Source data:
──────────

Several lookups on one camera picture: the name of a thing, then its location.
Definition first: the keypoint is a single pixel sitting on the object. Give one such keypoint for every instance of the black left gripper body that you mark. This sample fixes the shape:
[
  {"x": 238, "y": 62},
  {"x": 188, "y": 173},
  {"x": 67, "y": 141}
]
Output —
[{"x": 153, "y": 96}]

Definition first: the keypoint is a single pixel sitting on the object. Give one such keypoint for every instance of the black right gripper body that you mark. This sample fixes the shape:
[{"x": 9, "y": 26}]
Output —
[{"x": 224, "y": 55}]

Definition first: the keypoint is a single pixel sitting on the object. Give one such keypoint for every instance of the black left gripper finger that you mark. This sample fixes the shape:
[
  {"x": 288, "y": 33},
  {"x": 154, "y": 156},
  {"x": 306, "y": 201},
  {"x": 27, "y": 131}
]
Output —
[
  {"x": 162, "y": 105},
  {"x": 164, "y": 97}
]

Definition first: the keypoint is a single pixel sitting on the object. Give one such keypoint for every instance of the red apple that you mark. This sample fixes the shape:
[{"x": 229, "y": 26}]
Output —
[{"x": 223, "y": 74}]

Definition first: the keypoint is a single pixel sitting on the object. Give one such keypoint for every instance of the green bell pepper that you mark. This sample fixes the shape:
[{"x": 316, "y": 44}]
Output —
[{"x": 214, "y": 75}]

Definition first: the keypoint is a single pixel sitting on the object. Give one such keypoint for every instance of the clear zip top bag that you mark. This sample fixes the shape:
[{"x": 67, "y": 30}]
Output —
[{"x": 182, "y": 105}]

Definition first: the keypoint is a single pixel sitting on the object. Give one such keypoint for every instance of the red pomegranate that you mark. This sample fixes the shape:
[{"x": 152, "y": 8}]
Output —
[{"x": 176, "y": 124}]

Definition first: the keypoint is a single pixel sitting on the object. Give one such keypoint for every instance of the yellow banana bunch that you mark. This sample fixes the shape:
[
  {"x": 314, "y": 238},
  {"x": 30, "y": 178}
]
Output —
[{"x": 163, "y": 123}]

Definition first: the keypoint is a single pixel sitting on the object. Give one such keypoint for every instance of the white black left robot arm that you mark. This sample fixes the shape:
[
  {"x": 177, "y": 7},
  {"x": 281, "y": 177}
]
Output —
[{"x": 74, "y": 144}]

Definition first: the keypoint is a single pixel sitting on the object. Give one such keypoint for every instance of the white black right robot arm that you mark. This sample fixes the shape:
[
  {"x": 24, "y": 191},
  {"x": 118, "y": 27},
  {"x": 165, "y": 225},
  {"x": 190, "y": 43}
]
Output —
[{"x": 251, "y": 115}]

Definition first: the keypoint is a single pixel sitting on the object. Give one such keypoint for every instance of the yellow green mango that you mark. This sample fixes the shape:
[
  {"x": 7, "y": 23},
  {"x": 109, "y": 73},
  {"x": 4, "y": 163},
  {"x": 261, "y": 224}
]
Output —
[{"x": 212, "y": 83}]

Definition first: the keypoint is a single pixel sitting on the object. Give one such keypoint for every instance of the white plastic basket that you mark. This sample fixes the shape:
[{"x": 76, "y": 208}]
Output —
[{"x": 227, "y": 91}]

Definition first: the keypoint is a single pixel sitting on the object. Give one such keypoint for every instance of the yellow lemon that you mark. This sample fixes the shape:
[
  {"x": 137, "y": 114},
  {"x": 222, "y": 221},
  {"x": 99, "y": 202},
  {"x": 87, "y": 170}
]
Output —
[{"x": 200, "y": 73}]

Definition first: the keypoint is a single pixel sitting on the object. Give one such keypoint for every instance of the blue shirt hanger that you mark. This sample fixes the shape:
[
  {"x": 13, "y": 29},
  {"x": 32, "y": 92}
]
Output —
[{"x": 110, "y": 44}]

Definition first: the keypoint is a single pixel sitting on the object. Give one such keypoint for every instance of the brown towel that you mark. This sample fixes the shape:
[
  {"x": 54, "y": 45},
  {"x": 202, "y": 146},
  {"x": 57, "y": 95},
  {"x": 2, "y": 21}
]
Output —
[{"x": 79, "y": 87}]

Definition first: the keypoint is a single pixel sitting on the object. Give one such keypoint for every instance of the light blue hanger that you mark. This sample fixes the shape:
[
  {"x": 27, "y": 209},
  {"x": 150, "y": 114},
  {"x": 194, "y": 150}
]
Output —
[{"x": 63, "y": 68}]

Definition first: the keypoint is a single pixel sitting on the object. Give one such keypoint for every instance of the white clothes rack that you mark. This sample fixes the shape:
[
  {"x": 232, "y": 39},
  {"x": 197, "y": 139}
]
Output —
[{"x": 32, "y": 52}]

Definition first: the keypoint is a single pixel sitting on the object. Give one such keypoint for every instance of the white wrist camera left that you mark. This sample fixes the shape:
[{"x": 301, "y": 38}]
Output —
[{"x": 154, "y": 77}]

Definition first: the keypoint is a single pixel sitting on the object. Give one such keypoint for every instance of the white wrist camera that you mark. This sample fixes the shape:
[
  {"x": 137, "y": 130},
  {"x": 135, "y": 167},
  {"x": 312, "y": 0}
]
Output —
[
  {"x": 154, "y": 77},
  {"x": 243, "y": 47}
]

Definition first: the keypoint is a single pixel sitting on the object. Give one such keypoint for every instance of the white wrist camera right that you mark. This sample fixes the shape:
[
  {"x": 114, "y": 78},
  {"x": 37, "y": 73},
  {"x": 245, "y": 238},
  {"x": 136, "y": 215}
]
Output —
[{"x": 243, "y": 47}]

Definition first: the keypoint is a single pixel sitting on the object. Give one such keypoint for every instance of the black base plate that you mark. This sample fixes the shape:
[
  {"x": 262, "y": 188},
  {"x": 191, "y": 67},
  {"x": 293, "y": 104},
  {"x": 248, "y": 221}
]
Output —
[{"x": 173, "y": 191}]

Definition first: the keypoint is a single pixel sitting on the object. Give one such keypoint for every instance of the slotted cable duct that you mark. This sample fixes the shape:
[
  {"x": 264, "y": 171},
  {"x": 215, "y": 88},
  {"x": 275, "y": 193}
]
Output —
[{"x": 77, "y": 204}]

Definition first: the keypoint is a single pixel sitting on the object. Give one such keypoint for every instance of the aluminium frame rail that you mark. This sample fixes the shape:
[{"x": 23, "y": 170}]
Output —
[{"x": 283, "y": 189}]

──────────

REQUIRED ACTION - Your answer must be the count of lines in the data that contain "gripper", with no added words.

EXERCISE SOLUTION - 3